I was thinking about comparing the 3 control samples to the mutated samples one-by-one, to define mutated sample specific differentially expressed genes. I estimated transcript level expression with Kallisto, and used Sleuth to aggregate data at the gene level and do the usual differential expression with 3 controls vs 21 mutated sample. I have 3 lists of differentially expressed genes. So far so good (even though the results might not be super reliable).
However, I would really like to do a pathway level analysis with Sleuth instead of the gene level analysis. As Sleuth is working with transcript level data, I had to supply a transcript -> gene table, so it could aggregate transcript level data into gene level data. I can generate a transcript -> pathway table, for example with MSigDB/Reactome sets. However, many genes are part of several pathways, and Sleuth fails at the aggregation step.
reading in kallisto results
dropping unused factor levels
88212 targets passed the filter
merging in metadata
aggregating by column: pathway
15688 genes passed the filter
Error in vecseq(f__, len__, if (allow.cartesian || notjoin || !anyDuplicated(f__, :
Join results in 15599004 rows; more than 4701355 = nrow(x)+nrow(i).

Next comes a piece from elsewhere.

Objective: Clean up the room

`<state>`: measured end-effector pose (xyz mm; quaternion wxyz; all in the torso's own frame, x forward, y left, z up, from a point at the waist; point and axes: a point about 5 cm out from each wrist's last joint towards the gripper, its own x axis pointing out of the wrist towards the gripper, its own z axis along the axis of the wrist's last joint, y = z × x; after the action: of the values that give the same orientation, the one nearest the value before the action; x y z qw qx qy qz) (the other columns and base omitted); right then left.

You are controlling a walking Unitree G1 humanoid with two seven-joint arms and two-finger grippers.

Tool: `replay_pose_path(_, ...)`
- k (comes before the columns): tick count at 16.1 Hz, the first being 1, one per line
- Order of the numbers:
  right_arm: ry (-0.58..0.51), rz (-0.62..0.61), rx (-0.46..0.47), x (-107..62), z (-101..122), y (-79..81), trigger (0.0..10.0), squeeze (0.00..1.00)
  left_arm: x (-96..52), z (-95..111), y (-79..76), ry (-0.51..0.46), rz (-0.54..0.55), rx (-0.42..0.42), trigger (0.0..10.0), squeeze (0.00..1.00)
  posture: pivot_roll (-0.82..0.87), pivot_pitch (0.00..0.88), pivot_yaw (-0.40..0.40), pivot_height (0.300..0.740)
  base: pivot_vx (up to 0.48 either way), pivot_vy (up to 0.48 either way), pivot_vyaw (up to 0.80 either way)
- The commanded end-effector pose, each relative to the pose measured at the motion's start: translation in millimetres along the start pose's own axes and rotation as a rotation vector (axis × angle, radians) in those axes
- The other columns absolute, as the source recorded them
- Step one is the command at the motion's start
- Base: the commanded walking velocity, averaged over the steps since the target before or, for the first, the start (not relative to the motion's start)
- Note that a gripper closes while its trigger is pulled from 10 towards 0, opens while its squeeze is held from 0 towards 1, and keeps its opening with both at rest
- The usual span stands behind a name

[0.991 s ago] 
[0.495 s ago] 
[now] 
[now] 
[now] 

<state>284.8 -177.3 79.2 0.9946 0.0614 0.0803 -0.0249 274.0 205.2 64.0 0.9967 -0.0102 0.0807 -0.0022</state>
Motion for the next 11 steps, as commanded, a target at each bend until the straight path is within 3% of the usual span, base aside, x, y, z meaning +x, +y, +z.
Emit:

Check for duplicate key values in i each of which join to the same group in x over and over again. If that's ok, try by=.EACHI to run j for each group to avoid the large allocation. If you are sure you wish to proceed, rerun with allow.cartesian=TRUE. Otherwise, please search for this error message in the FAQ, Wiki, Stack Overflow and datatable-help for advice.
I'm trying to figure out what to do with this, and I would appreciate any feedback or comments.
- Is it a reasonable approach at all to compare the 3 control replicates to single mutated samples?
- How would you do the aggregation where genes/transcripts belong to multiple pathways?